En la carrera Cross Country
con el equipo de fútbol sala del colegio
– ¿Profesores más queridos? ¡Muchos! Ana María Ruiz fue tutora de mi hermano mayor y mía durante varios años, y todavía mantenemos el contacto. De hecho, todavía tengo en mi habitación en Chile una foto enmarcada que me regaló antes de irme. Le tengo muchísimo cariño a Javier Izaguirre, mi profesor de fútbol sala, que me prometía que me daría una vuelta en su moto Suzuki si metía un hat-trick los sábados. Me acuerdo bien de Carmen Narvaiza, de María del Castillo, de Edgar, de María Pilar… Y de Carmela, que además estuvo enferma hace poco y estuvimos toda la familia pendiente de ella. ¡Un abrazo Carmela!  – ¿Algunas anécdotas que recuerdes? Creo que tengo una buena. No sé si se seguirá haciendo, pero antes, el último día de clase, íbamos todos a las piscinas del campus deportivo del Real Zaragoza.
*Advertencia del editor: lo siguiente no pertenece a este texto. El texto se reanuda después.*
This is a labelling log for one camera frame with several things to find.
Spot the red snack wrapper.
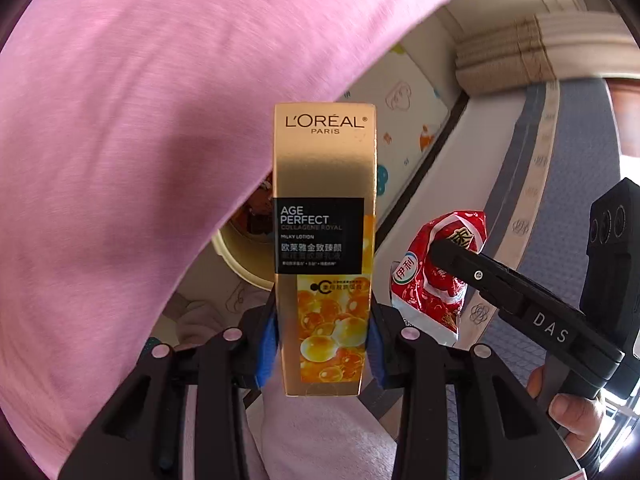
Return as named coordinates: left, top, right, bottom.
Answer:
left=390, top=210, right=487, bottom=347

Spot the gold L'Oreal box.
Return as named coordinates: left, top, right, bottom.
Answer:
left=272, top=102, right=378, bottom=396

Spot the person's right hand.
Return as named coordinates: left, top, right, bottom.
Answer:
left=549, top=393, right=604, bottom=460

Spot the grey patterned mattress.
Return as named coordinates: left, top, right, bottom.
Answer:
left=444, top=78, right=626, bottom=480

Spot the pink bed sheet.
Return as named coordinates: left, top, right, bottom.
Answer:
left=1, top=0, right=450, bottom=479
Yo debía tener unos 6 años y, como éramos pequeños, a nosotros nos llevaban a las piscinas para niños, que debían tener no más de medio metro de profundidad. Ese fue el verano en el que había aprendido a tirarme de cabeza en la piscina de mi urbanización, que para mi era lo más de lo más. Eso sí, mis padres me habían dicho que, por muy chulo que fuera, no me tirara de cabeza en el campus del Zaragoza, porque la piscina era muy bajita. Pero ya he dicho antes que yo soy muy cabezota, y, ¿de qué sirve saber tirarse de cabeza si nadie ve lo guay que eres? Además, yo veía claramente que ese medio metro de profundidad era más que suficiente para dar un salto prodigioso, sumergirme en el agua como una flecha y salir ileso. Cogí carrerilla, y… resulta que no había calculado las distancias muy bien, porque me di de lleno con la cabeza en el suelo. Ese año mi excursión a la piscina fue más bien corta, porque mis padres me tuvieron que venir a recoger a mi y al huevo que parecía querer escapar de mi frente.